Task goal: Reproduce the line with "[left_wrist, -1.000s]" and everything after it in the listing below, exactly, both ends included. No pictures.

Given data:

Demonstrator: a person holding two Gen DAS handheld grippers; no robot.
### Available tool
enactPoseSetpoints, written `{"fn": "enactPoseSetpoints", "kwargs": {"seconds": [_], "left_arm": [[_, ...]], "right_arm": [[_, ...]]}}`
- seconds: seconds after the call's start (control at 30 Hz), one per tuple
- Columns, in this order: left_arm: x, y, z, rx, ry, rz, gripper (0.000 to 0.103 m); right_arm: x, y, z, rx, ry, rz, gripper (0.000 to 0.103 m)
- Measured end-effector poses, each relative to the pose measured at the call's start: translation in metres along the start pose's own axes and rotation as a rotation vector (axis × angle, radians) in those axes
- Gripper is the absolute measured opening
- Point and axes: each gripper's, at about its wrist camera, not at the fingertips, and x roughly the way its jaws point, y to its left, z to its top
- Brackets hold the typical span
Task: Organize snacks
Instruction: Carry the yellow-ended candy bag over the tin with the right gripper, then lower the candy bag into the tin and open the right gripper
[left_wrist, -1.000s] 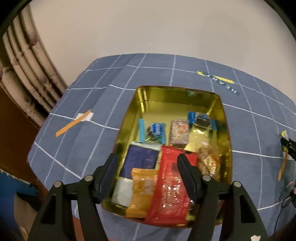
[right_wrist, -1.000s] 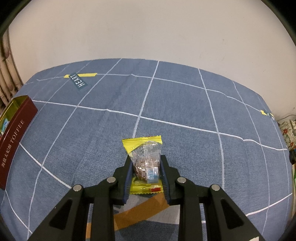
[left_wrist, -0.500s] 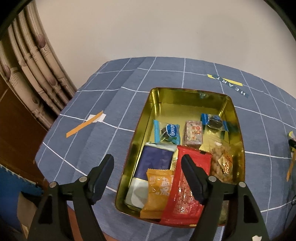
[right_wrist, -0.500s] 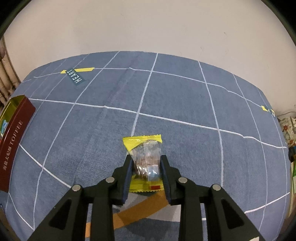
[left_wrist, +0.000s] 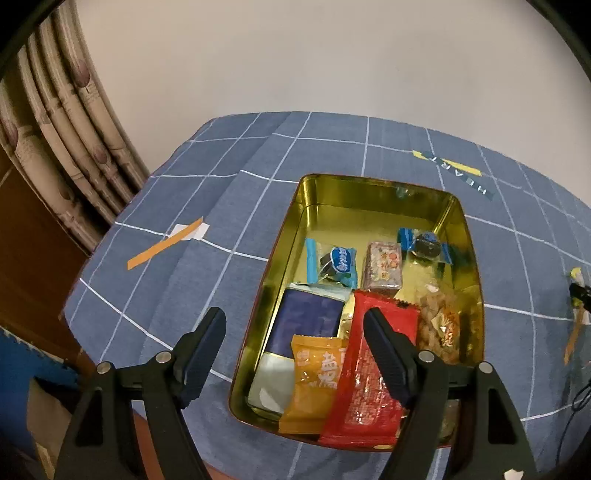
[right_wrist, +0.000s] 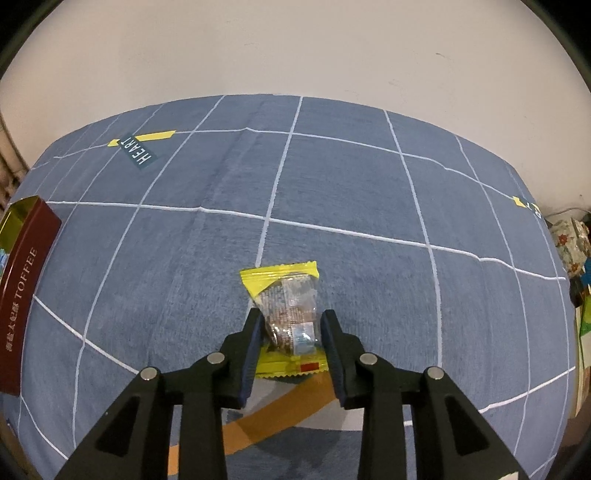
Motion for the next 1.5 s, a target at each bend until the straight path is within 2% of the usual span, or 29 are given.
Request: {"fn": "enactPoseSetpoints", "kwargs": {"seconds": [0.07,0.33,0.53,0.7,0.97,1.17,1.5], "left_arm": [[-0.002,0.001,0.0,-0.002,-0.009,0.004,0.074],[-0.005,0.006,0.001,-0.023,-0.004,-0.001,0.075],[-0.004,0.018,0.002,-0.068,0.006,0.003,0.075],[-0.005,0.031,0.002,-0.099,0.005,0.031,0.075],[-0.003,0.043,-0.003,-0.117,0.022,0.063,0.075],[-0.002,0.053,-0.01,-0.135,0.038,0.071,0.075],[0.001,0.063,-0.011,-0.165,0.049,0.067,0.075]], "right_arm": [[0.0,0.002,0.002,0.001,0.007,-0.016,0.027],[-0.007,0.01,0.004,0.019,-0.002,-0.061,0.026],[-0.032,0.033,0.012,0.009,-0.042,-0.006,0.025],[-0.058,0.08,0.024,-0.04,-0.081,0.092,0.026],[-0.078,0.164,0.033,-0.126,-0.091,0.265,0.025],[-0.08,0.215,0.03,-0.199,-0.088,0.329,0.026],[-0.074,0.281,0.036,-0.316,-0.076,0.354,0.026]]}}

Response area:
[left_wrist, -1.000s] 
[right_wrist, -1.000s] 
[left_wrist, -0.500s] 
[right_wrist, -0.500s] 
[left_wrist, +0.000s] 
[right_wrist, +0.000s] 
Motion for the next 1.5 s, a target at each bend until the straight path is within 2% of the usual span, or 29 are given.
Request: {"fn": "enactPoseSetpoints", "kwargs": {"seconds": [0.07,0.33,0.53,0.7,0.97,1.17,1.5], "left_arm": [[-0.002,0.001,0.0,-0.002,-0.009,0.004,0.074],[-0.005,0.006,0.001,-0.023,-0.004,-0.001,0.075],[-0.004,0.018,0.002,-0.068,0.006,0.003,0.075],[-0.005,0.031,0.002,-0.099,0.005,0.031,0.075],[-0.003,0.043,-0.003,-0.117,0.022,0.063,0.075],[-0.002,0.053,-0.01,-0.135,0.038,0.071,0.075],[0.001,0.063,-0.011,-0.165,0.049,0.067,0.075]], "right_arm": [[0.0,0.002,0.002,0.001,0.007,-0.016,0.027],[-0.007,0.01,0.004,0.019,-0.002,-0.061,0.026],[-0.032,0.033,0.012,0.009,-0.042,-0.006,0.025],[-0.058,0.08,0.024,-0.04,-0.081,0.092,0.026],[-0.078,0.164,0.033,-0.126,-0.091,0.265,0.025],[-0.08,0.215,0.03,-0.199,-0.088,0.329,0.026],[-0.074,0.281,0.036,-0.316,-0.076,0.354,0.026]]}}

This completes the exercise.